Speaker of the House Calvin Say described the budget briefing as "dismal."
State Rep. Marcus Oshiro, House Finance Committee chairman, said the growing deficit could result in state workers being laid off.
Kawamura declined to comment on the discussions yesterday, but her department has made public two memos that show the Lingle administration is getting ready to dramatically redraw the budget.
In an executive memo sent by Gov. Linda Lingle on Aug. 26, the administration noted that the state Council on Revenues has cut the rate of growth repeatedly over the past year.
"Given the magnitude of this level of revenue reduction, immediate action must be taken to control and reduce government expenditures, starting with (fiscal year 2009)," Lingle wrote.
She said "no new programs should be contemplated because they are not sustainable in the future."
She added, "Purchases of new equipment, software, comput- ers and vehicles are strongly discouraged. Travel is limited to essential purposes where teleconferences are not practical."
Kawamura sent a memo to state departments telling them that the state's total resources "will be insufficient to meet the level of expenditures authorized" in the state budget prepared by the Legislature in 2008 and 2009.
"The general fund gap is projected to be over $900 million," Kawamura wrote. "Under these extraordinary financial circumstances, immediate and substantial actions are needed to balance the general fund."
Lingle also announced that except for emergencies or court-mandated decrees, hiring to fill vacancies is frozen.
Besides the hiring freeze, Lingle said all state contracts of more than $10,000 would have to be approved by her office, and all out-of-state travel would also need her approval.
Kawamura ordered all department directors to look at the budget increases that have occurred since 2004, saying that "programs with lower priority should be identified for possible reduction or elimination."
Even with Lingle's plans to curb spending, Oshiro said, the state is still in the red.
"There are going to have to be cuts. There are no ifs, ands or buts about it," Oshiro said.
"There might be some reduction in work force," he added.

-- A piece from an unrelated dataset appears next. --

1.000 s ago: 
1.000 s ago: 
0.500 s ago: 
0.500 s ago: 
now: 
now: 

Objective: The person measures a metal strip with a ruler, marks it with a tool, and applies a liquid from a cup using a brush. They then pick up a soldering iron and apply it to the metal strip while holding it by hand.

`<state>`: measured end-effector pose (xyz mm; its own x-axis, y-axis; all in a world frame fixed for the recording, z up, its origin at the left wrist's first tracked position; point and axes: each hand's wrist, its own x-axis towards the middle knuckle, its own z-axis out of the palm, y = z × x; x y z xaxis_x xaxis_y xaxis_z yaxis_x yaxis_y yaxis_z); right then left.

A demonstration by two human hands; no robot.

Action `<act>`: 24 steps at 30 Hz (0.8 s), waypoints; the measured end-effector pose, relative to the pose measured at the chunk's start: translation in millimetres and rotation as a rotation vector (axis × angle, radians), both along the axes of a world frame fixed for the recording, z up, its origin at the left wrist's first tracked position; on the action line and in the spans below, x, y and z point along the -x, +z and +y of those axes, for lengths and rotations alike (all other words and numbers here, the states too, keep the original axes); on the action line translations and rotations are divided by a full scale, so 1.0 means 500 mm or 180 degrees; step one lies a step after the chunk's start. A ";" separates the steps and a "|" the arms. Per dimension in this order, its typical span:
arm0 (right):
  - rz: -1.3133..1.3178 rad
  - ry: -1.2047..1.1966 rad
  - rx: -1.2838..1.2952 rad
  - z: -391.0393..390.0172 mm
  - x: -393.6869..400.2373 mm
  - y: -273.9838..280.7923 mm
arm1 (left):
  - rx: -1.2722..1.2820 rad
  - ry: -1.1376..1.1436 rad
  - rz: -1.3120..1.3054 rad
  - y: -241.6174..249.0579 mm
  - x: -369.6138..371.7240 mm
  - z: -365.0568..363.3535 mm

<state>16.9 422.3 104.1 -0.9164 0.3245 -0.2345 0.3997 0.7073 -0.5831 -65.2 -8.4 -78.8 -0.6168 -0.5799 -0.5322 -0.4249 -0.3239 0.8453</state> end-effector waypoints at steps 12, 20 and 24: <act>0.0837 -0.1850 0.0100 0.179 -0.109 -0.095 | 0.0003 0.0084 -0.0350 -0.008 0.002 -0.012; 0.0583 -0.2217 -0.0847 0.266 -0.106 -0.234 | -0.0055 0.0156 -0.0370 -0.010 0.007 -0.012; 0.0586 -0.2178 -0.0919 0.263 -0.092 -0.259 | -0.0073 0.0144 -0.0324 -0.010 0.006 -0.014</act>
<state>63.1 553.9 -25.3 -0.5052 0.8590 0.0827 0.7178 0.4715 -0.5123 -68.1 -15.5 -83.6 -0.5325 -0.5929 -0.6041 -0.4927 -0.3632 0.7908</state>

"When I say reduction in force, I mean warm bodies. To address this kind of a shortfall, it will be very difficult to not cut programs and for it to have an impact on the work force."
Linda Smith, Lingle's senior policy adviser, said the changes in the revenue projections have resulted in an estimated loss of $2.8 billion in expected revenue.
"We know we are going to ask the departments to look carefully at every expenditure," Smith said, adding that she was not present during Kawamura's briefing.
"In terms of reductions in programs, I think we realize there will have to be some serious review," Smith said, adding that it was too early to say whether state programs would have to be cut.
Oshiro said he had been worried about the state's fiscal condition for the past two years and had asked for alternative spending plans from the state.
"The administration did not cooperate, basically putting a gag order on the directors," Oshiro said. "I have been criticized by the administration for not spending. We saw this coming, and we tried to rein in the administration."